Transcribe only part of the material below: the lines from the one containing "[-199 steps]" through the one containing "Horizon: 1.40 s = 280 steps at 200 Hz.", inclusive, exactly as written.

##### RECORDS FOR PROCESSING #####

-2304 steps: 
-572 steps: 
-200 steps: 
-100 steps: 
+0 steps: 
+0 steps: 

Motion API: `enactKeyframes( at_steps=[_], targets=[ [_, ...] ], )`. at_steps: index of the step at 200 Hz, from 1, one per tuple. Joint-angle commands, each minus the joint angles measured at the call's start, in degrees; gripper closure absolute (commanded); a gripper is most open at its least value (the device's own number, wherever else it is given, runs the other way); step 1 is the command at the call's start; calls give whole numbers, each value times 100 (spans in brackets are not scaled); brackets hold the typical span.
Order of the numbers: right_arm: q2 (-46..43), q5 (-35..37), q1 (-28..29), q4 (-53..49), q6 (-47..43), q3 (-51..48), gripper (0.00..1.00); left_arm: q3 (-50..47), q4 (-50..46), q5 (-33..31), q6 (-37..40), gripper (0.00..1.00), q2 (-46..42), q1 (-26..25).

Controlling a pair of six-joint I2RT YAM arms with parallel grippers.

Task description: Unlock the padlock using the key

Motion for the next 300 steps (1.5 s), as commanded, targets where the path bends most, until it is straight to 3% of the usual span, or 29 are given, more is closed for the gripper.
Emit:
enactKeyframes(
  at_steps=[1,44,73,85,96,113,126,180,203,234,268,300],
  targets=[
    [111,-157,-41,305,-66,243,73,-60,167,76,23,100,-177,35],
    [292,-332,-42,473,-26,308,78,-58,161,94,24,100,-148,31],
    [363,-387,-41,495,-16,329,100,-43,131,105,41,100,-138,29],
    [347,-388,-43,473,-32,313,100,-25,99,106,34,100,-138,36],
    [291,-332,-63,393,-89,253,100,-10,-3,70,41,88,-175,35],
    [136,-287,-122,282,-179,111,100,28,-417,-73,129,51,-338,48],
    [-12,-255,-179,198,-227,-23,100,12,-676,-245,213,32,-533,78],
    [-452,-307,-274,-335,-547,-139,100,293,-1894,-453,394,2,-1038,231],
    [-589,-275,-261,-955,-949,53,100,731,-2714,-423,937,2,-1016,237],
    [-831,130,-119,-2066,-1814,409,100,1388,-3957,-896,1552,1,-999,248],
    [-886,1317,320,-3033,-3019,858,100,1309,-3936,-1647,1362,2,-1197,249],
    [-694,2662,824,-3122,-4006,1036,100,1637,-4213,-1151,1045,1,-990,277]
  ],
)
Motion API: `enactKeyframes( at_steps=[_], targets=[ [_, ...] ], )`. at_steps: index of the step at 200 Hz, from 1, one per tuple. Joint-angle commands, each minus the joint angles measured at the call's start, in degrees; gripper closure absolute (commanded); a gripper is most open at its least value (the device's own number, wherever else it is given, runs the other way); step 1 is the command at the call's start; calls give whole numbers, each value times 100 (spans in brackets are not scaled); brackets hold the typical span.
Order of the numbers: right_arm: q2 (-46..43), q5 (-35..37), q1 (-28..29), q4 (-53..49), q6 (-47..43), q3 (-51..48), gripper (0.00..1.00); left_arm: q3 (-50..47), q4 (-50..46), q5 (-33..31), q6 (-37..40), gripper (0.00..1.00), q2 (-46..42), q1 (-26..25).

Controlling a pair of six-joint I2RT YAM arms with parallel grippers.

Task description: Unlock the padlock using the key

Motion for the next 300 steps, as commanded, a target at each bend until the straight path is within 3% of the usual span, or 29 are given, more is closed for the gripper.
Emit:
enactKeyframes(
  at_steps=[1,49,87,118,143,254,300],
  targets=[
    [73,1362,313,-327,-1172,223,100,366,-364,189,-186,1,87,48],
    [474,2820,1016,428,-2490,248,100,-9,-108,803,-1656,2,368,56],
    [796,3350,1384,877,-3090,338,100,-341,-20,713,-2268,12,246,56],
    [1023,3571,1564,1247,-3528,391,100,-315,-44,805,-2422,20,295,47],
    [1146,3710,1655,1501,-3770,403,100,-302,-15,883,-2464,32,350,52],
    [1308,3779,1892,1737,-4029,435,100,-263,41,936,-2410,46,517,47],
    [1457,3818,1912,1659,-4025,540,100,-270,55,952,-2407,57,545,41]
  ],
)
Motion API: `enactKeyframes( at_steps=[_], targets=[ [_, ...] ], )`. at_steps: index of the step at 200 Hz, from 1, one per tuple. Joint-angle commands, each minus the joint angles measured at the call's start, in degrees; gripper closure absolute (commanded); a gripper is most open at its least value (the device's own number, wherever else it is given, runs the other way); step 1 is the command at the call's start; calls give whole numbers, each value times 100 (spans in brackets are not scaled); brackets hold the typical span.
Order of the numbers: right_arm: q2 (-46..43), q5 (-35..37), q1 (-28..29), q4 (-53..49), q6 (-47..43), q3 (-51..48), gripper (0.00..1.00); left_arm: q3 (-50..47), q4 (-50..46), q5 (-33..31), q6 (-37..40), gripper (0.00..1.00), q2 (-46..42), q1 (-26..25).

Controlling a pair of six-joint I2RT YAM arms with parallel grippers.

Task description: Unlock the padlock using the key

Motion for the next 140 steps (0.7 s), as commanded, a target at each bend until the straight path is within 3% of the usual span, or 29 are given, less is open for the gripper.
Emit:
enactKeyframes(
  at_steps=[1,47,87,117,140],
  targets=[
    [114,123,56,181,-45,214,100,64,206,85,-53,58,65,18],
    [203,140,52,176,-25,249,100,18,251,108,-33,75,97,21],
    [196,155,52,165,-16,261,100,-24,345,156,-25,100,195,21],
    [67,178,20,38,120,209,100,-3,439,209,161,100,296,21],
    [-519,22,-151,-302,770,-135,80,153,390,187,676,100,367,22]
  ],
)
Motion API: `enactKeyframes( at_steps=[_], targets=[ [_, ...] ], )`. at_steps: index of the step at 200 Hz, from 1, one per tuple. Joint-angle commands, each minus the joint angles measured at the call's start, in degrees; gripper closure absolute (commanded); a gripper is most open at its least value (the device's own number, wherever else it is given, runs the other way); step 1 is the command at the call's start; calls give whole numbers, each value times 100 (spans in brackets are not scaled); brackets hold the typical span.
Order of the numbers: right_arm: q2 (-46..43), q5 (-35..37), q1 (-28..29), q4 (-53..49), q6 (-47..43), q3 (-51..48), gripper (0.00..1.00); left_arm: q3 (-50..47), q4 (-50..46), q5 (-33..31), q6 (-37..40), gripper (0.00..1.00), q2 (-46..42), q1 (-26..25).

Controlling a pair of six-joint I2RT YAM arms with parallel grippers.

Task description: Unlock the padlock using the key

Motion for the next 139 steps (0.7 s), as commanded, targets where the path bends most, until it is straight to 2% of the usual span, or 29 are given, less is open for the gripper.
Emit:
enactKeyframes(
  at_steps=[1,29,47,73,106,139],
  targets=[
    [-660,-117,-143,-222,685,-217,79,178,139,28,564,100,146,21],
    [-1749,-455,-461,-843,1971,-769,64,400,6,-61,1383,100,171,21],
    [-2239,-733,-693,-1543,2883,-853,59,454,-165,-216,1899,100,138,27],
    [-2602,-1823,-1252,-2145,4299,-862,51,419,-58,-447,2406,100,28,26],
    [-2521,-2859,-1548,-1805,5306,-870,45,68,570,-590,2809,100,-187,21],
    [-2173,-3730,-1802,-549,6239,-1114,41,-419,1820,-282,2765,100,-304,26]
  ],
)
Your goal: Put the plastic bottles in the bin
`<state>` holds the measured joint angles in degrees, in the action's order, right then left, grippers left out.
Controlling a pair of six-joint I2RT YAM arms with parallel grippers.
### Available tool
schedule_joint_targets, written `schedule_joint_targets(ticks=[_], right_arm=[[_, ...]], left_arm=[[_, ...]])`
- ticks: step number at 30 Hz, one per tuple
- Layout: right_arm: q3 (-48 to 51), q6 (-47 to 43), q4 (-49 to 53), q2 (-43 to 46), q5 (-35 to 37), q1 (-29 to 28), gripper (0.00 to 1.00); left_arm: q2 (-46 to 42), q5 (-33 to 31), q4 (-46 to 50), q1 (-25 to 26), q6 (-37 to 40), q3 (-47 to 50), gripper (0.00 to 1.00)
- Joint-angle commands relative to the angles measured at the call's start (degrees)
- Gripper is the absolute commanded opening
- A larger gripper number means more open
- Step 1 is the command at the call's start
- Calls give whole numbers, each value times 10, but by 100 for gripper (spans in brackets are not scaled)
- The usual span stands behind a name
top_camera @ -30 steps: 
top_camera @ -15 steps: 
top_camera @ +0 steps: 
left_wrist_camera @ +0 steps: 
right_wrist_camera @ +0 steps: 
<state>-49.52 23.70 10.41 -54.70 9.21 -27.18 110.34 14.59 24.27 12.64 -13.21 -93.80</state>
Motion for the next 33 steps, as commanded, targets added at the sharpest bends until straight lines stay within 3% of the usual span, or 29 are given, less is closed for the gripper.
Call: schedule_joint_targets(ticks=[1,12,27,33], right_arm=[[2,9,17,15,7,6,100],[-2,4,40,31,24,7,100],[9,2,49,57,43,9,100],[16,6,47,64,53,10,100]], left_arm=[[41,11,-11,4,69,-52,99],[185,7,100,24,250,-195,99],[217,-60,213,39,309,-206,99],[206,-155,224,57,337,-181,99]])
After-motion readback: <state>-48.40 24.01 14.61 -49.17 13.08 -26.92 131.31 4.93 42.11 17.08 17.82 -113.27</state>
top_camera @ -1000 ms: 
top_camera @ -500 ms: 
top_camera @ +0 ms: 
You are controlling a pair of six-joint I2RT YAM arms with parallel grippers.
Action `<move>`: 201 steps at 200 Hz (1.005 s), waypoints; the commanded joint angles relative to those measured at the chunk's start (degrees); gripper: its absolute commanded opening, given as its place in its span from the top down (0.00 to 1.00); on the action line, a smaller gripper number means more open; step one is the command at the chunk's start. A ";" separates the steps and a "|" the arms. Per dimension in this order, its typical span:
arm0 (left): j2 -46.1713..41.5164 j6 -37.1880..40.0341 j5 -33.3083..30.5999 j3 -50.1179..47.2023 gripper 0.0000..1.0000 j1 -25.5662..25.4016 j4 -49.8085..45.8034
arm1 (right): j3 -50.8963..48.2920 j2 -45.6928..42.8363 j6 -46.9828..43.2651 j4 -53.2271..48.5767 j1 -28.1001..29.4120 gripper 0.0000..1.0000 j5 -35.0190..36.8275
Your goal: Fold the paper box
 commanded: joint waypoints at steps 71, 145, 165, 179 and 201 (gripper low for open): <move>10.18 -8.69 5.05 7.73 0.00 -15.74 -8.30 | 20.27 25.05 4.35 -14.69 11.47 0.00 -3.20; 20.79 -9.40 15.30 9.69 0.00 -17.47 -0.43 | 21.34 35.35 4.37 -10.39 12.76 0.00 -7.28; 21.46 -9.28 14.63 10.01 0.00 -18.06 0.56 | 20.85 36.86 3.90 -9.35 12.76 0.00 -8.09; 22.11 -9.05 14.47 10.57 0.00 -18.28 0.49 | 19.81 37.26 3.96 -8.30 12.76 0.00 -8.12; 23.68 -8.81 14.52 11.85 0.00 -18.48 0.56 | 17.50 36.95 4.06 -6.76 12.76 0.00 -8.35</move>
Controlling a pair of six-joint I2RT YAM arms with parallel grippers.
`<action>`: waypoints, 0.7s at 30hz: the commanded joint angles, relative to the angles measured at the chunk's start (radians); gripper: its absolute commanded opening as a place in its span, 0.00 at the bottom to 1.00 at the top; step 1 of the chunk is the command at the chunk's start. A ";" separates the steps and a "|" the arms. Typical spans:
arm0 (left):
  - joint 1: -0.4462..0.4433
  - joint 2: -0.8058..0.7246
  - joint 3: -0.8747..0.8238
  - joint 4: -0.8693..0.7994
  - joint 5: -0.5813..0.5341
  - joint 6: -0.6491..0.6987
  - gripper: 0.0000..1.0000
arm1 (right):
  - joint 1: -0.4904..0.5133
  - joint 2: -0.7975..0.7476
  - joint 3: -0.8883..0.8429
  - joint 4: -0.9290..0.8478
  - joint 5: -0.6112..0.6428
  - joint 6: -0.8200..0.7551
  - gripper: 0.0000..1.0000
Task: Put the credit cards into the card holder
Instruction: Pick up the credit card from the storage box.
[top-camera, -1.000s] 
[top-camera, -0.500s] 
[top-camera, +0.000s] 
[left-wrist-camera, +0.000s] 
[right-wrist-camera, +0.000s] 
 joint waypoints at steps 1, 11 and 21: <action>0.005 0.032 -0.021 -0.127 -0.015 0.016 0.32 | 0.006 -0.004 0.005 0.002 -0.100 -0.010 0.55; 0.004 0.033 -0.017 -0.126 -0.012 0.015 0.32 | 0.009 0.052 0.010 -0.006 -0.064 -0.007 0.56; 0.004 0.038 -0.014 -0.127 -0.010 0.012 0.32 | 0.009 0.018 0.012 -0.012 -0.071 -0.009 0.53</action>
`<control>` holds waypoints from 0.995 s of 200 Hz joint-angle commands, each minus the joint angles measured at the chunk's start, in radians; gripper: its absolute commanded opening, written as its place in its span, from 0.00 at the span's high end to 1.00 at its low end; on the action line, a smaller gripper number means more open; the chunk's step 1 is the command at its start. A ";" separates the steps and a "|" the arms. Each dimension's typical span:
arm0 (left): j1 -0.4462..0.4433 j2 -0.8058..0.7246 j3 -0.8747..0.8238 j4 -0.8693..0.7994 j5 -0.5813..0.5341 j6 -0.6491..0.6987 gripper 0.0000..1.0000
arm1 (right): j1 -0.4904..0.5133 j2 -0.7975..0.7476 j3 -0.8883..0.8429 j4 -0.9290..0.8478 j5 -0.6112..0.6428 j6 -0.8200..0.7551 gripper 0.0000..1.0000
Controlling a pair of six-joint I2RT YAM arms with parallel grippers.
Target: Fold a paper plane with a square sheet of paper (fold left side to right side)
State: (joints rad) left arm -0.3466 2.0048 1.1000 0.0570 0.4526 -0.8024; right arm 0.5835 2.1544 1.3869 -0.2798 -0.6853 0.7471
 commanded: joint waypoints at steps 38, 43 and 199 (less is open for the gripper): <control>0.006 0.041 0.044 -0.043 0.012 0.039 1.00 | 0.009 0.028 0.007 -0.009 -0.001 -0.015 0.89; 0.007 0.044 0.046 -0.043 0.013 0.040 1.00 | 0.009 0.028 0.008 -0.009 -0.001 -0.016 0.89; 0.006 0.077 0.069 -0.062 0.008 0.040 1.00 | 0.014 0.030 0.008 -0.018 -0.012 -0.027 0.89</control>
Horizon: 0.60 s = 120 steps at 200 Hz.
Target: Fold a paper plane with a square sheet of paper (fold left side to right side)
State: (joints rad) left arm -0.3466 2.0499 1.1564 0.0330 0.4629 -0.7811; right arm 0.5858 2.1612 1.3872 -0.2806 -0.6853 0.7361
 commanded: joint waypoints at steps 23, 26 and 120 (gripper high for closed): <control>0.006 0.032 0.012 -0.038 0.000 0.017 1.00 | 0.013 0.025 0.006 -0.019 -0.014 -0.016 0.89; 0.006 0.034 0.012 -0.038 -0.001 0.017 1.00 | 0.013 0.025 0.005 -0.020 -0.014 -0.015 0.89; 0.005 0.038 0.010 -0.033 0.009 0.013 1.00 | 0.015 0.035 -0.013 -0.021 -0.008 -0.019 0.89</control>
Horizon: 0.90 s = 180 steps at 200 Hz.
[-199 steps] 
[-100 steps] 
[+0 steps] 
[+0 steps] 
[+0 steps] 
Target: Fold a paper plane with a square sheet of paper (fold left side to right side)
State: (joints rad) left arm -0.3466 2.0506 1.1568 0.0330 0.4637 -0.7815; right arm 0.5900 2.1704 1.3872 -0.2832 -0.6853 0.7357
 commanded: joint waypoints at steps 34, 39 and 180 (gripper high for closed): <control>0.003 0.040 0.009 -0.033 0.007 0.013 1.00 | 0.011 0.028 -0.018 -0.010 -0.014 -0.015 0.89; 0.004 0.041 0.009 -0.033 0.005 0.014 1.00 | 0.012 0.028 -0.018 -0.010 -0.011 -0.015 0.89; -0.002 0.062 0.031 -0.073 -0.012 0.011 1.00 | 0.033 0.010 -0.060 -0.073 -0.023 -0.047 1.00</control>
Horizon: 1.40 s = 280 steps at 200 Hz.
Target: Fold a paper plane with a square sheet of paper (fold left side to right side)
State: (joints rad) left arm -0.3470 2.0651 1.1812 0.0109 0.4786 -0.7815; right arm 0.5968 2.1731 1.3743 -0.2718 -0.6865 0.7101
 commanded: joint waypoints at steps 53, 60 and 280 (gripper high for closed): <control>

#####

**RESULT**
[-199 steps] 
[-100 steps] 
[+0 steps] 
[+0 steps] 
[+0 steps] 
Target: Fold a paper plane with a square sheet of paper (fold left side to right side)
State: (joints rad) left arm -0.3466 2.0506 1.1568 0.0330 0.4637 -0.7815; right arm 0.5900 2.1704 1.3872 -0.2832 -0.6853 0.7357
 commanded: joint waypoints at steps 34, 39 and 180 (gripper high for closed): <control>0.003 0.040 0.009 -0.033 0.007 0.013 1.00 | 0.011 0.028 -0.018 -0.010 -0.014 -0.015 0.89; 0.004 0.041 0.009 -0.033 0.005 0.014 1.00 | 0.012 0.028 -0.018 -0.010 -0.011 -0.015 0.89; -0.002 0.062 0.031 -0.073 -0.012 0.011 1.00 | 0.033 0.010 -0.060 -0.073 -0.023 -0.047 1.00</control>
Horizon: 1.40 s = 280 steps at 200 Hz.

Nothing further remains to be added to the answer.